Toutes les traductions vieillissent mal, c'est normal de retraduire les œuvres régulièrement. (Indépendamment du fait que la nouvelle traduction du club des 5 soit pourrie ou non.)
Bizarrement une œuvre étrangère traduite dans les années 30 ou même 50 paraîtra presque toujours bien plus datée qu'une œuvre en français du XIXe siècle.

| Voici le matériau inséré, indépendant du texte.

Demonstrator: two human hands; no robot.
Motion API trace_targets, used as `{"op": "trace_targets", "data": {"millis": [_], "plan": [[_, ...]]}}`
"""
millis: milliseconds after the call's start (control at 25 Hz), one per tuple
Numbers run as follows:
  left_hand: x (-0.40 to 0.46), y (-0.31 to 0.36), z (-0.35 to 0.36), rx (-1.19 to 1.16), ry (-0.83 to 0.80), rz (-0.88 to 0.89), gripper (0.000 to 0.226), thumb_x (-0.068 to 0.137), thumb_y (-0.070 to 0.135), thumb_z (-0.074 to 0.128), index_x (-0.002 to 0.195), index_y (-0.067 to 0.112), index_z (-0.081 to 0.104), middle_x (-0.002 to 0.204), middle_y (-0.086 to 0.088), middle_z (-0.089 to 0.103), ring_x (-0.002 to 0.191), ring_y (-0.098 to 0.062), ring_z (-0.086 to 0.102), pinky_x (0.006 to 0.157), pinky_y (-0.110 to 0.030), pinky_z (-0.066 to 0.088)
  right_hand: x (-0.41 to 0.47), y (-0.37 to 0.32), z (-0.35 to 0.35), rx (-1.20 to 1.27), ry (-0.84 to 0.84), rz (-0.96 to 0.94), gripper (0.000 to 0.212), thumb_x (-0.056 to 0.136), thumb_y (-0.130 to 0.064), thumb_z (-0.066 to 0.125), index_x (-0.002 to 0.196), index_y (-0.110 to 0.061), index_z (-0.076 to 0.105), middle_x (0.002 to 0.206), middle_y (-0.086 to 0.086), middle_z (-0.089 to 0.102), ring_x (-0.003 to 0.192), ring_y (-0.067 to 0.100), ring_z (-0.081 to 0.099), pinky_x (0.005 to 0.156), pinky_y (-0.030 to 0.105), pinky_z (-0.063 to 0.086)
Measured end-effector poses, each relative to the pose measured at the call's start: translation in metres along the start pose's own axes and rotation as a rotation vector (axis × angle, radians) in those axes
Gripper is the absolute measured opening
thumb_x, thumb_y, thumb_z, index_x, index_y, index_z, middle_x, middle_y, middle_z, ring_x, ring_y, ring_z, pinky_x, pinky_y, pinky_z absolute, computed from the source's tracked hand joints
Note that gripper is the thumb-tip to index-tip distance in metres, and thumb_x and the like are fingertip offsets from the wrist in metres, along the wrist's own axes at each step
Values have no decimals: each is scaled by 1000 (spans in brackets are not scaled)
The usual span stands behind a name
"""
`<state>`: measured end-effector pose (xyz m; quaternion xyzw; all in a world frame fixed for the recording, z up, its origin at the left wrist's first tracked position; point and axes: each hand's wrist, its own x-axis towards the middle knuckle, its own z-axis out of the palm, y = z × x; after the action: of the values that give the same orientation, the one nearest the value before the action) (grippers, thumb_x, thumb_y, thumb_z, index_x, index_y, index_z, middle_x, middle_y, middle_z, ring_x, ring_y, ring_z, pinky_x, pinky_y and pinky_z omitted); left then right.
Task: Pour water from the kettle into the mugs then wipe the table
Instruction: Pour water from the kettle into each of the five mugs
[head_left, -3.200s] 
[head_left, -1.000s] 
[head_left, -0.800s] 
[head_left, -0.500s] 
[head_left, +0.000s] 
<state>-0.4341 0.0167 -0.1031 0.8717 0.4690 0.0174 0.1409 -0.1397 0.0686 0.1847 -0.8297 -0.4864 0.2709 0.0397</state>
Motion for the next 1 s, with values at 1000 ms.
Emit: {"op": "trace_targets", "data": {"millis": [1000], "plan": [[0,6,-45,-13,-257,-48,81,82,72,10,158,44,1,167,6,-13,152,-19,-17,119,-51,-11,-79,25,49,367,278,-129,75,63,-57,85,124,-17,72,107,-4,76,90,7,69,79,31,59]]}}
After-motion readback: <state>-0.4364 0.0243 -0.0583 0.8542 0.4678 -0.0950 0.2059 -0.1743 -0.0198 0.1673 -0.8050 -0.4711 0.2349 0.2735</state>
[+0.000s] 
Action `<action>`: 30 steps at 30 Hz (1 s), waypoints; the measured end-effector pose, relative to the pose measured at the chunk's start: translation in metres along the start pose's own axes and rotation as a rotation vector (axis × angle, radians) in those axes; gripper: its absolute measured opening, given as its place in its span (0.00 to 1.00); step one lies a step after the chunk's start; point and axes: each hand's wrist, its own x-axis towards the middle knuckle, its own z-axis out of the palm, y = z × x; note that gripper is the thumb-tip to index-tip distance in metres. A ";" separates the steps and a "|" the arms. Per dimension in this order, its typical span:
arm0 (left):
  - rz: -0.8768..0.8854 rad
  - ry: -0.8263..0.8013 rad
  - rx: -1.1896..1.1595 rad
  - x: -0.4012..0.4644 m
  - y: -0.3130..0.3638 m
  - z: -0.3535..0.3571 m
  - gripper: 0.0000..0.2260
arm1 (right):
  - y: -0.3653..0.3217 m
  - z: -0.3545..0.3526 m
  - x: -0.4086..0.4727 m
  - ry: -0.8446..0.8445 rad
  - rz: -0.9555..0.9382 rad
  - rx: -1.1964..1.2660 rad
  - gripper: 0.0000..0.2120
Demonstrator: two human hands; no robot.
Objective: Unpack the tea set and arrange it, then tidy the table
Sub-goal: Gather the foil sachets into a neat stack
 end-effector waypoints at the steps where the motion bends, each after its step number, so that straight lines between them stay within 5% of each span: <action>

Je ne sais pas exactement pourquoi, probablement qu'un traducteur, même bon, écrit toujours de façon un peu artificielles, mais que cela passe inaperçu à l'époque où il écrit et est mis en évidence par le recul 20 ans plus tard.
Bon sinon j'ai un peu regardé l'article et c'est débile de comparer deux traductions directement sans référence au texte original, du coup son article ne vaut à peu près rien...
Accessoirement, le club des 5 c'est quand même de la sous-littérature dès le départ (j'avoue, j'aimais quand même bien les lire quand j'étais petit, mais à lire l'article on aurait presque l'impression que c'est intéressant voire bien écrit, faut quand même pas exagérer

) (ça n'excuse certes pas de l'édulcorer pour en faire quelque chose d'encore pire

)
Finalement le meilleur argument contre une retraduction, je trouve, c'est qu'on a écrit tellement mieux en littérature jeunesse depuis

Edit :
./35147 > je les trouve d'une lourdeur éléphantesque et je me rappelle que les virgule-tiret tous les 5 mots m'insupportaient quand j'ai dû lire les nouvelles histoires extraordinaires... en jetant un rapide coup d'œil sur wikisource j'ai l'impression que le texte original souffre un peu des mêmes défauts (et contient pas mal de tirets, mais non précédés de virgules...) mais c'est quand même nettement accentué par la traduction j'ai l'impression.
Exemple :
http://en.wikisource.org/wiki/Mystery_Tales_of_Edgar_Allan_Poe/The_Black_Cat /
http://fr.wikisource.org/wiki/Le_Chat_noirtexte d'origine :
One morning, in cool blood, I slipped a noose about its neck and hung it to the limb of a tree; hung it with the tears streaming from my eyes, and with the bitterest remorse at my heart; hung it
because I knew that it had loved me, and
because I felt it had given me no reason of offense; hung it
because I knew that in so doing I was committing a sin—a deadly sin that would so jeopardize my immortal soul as to place it, if such a thing were possible, even beyond the reach of the infinite mercy of the Most Merciful and Most Terrible God.
traduction :
Un matin, de sang-froid, je glissai un nœud coulant autour de son cou, et je le pendis à la branche d’un arbre ; — je le pendis avec des larmes plein mes yeux, — avec le plus amer remords dans le cœur ; — je le pendis,
parce que je savais qu’il m’avait aimé, et
parce que je sentais qu’il ne m’avait donné aucun sujet de colère ; — je le pendis,
parce que je savais qu’en faisant ainsi je commettais un péché, — un péché mortel qui compromettait mon âme immortelle, au point de la placer, — si une telle chose était possible, — même au delà de la miséricorde infinie du Dieu très miséricordieux et très terrible.